Runaway LLaMA: How Meta's LLaMA NLP model leaked


Meta’s effort to make a large language model available to researchers ended with its escape into the wild.

What’s new: Soon after Meta started accepting applications for developer access to LLaMA, a family of trained large language models, a user on the social network 4chan posted a downloadable BitTorrent link to the entire package, The Verge reported.

How it works: LLaMA includes transformer-based models with 7 billion, 13 billion, 33 billion, and 65 billion parameters. The models were trained on Common Crawl, GitHub, Wikipedia, Project Gutenberg, ArXiv, and Stack Exchange. Tested on 20 zero- and few-shot tasks, LLaMA outperformed GPT-3 on all tasks, Chinchilla on all but one, and PaLM on all but two.

Escape: On February 24, Meta had offered LLaMA to researchers at institutions, government agencies, and nongovernmental organizations who requested access and agreed to a noncommercial license. A week later, 4chan leaked it.

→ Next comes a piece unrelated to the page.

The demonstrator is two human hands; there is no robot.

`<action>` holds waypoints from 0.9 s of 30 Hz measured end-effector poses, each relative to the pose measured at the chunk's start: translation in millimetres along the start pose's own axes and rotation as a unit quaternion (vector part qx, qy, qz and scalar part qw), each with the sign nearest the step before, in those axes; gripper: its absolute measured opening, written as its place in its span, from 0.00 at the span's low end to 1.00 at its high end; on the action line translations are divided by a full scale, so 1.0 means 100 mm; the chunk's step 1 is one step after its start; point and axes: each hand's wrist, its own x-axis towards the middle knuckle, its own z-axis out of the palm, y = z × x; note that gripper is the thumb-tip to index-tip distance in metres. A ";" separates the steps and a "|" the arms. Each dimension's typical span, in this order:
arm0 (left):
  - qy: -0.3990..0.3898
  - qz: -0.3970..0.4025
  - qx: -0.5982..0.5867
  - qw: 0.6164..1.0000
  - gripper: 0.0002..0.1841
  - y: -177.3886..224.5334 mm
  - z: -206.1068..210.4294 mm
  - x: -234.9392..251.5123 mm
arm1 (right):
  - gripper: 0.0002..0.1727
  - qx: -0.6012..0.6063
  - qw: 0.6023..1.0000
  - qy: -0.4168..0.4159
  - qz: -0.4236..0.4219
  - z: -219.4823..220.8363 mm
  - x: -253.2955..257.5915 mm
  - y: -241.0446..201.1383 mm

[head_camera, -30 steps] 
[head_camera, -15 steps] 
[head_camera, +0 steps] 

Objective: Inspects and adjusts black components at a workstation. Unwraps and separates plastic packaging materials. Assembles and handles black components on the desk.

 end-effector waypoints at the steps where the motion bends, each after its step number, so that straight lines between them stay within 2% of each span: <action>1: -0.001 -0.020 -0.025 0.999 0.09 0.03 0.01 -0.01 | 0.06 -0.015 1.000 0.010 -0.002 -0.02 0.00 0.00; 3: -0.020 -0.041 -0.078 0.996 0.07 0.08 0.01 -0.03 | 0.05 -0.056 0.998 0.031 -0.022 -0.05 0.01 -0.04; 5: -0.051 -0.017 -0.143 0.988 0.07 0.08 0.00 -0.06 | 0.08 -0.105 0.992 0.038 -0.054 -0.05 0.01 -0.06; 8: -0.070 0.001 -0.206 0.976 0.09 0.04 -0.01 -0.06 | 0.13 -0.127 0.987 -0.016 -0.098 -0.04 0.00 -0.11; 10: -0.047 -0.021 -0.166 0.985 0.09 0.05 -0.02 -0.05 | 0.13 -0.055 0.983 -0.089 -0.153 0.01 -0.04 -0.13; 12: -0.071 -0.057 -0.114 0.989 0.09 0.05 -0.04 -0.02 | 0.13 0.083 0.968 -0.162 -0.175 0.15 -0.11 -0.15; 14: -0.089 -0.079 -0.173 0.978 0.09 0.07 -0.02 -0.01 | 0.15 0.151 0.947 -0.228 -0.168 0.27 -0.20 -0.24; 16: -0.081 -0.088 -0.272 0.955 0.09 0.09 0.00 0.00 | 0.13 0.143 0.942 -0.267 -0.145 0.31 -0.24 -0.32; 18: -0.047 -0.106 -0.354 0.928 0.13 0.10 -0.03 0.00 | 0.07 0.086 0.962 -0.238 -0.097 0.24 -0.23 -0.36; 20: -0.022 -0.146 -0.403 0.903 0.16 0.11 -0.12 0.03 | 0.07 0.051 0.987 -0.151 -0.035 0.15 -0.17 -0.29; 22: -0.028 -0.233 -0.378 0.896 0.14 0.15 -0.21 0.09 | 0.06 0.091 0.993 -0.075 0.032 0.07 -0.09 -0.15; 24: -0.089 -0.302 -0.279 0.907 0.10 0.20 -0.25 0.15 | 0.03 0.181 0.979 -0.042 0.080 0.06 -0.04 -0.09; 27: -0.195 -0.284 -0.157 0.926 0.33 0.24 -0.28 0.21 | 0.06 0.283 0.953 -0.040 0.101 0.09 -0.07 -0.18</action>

  • Users promptly hosted the model on sites including GitHub and Hugging Face. Meta filed takedown requests.
  • Users adapted it to widely available hardware. One ran the 65 billion-parameter model on a single Nvidia A100. Computer scientist Simon Willison implemented the 13 billion-parameter version on a MacBook Pro M2 with 64 gigabytes of RAM.
  • Alfredo Ortega, a software engineer and user of 4chan, which is infamous for hosting objectionable content, implemented the 13 billion-parameter LLaMA as a Discord chatbot. Users have prompted the program (nicknamed BasedGPT) to output hate speech. Ortega noted that his implementation was a legitimate download.

Behind the news: Efforts to release similar models are ongoing even as the AI community continues to debate the potential risks and rewards. Those who favor limited access cite safety concerns believe that institutions are best positioned to study models and learn to control them. Proponents of open access argue that free enquiry offers the best route to innovation and social benefit.

Why it matters: LLaMA gives experimenters, small developers, and members of the general public unprecedented access to cutting-edge AI. Such access likely will enable valuable scientific, practical, and commercial experimentation. While the risk of harm via automated generation of effective spam, scams, propaganda, disinformation, and other undesirable outputs is real, open source projects like BLOOM and GPT-NeoX-20B have led to significantly more benefit than harm — so far.

We’re thinking: Making models like LLaMA widely available is important for further research. Ironically, bad actors will use the leaked LLaMA, while conscientious researchers will respect Meta’s copyright and abide by the rules. For instance, Stanford researchers announced Alpaca, a LLaMA variant that’s fine-tuned to follow instructions. However, the Stanford team is holding back the trained weights while it discusses the matter with Meta. Considering the potential benefits and harms of restricted release versus openness, openness creates more benefits all around.